** Material to process follows **

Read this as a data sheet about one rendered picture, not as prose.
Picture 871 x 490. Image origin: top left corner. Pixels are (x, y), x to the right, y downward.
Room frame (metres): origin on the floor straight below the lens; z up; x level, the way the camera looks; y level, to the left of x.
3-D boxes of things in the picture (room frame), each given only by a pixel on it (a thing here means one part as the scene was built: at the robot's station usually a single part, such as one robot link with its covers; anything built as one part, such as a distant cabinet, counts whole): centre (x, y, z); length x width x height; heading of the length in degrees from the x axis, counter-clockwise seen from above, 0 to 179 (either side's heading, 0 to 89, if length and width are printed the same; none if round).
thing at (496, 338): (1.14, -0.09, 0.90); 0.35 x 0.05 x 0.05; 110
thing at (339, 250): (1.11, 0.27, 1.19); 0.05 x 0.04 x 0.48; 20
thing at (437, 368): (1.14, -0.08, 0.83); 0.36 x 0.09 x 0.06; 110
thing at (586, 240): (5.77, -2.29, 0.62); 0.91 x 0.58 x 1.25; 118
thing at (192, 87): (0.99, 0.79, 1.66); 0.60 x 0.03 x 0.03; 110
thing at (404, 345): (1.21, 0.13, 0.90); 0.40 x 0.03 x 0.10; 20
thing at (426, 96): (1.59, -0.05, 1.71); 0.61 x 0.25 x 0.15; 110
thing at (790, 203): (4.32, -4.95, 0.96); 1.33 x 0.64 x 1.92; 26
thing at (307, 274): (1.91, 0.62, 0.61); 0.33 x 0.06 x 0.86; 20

** End of Material to process **
** Material to process follows **

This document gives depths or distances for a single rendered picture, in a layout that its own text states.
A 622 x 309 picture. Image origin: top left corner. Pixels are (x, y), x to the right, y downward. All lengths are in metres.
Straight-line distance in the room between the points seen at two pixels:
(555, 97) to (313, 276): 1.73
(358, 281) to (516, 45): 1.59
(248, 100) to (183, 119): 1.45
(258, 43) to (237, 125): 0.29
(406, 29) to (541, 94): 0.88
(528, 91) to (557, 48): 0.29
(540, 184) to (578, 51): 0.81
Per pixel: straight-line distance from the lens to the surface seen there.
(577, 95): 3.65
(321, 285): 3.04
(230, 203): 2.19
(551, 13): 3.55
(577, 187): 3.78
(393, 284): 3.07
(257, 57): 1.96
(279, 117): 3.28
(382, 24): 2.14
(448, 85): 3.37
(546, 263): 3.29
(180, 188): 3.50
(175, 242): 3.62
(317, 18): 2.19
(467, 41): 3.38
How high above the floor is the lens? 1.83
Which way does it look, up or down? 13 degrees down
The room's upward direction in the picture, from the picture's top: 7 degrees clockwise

** End of Material to process **
** Material to process follows **

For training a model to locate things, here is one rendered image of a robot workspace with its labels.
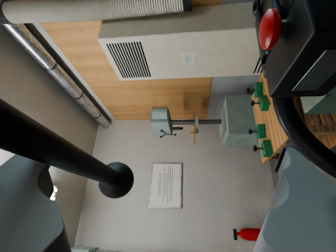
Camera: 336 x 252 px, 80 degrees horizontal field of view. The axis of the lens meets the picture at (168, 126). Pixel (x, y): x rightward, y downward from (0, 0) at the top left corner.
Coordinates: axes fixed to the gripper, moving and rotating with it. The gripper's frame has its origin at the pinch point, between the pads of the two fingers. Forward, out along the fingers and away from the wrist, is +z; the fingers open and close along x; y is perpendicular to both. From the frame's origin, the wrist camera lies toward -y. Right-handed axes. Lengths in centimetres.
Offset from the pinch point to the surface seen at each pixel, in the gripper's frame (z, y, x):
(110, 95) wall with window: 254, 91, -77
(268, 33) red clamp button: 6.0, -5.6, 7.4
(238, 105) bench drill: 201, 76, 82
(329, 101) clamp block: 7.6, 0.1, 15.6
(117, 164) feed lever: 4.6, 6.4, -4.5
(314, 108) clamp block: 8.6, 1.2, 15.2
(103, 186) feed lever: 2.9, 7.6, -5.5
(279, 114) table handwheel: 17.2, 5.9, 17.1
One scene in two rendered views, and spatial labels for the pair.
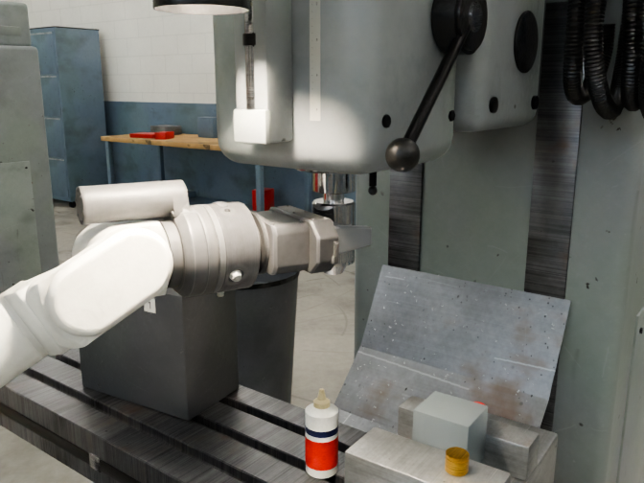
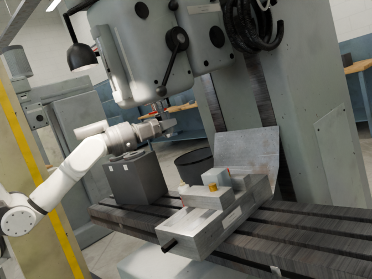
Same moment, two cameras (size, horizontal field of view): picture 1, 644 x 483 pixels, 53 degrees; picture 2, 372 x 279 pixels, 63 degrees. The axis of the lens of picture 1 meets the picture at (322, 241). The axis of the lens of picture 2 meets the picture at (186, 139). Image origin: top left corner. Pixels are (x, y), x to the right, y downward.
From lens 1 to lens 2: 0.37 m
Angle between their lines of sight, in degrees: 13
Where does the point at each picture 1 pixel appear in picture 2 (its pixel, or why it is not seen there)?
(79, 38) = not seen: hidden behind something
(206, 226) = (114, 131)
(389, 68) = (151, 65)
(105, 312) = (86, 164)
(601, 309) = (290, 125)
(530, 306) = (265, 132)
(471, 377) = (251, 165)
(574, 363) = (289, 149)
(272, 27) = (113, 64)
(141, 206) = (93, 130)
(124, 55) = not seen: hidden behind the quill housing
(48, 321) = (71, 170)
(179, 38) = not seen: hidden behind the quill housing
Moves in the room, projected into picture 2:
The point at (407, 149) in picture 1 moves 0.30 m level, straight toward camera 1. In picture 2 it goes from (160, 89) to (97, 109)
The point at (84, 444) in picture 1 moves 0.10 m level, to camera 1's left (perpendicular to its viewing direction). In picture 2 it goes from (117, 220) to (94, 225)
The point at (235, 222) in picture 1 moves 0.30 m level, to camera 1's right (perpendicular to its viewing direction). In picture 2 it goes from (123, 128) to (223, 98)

** End of Material to process **

What is needed
Scan the entries above for the line containing "(546, 263): 3.29", and copy it and all lines after it exactly, down to and including the line containing "The room's upward".

Answer
(546, 263): 3.29
(180, 188): 3.50
(175, 242): 3.62
(317, 18): 2.19
(467, 41): 3.38
How high above the floor is the lens? 1.83
Which way does it look, up or down? 13 degrees down
The room's upward direction in the picture, from the picture's top: 7 degrees clockwise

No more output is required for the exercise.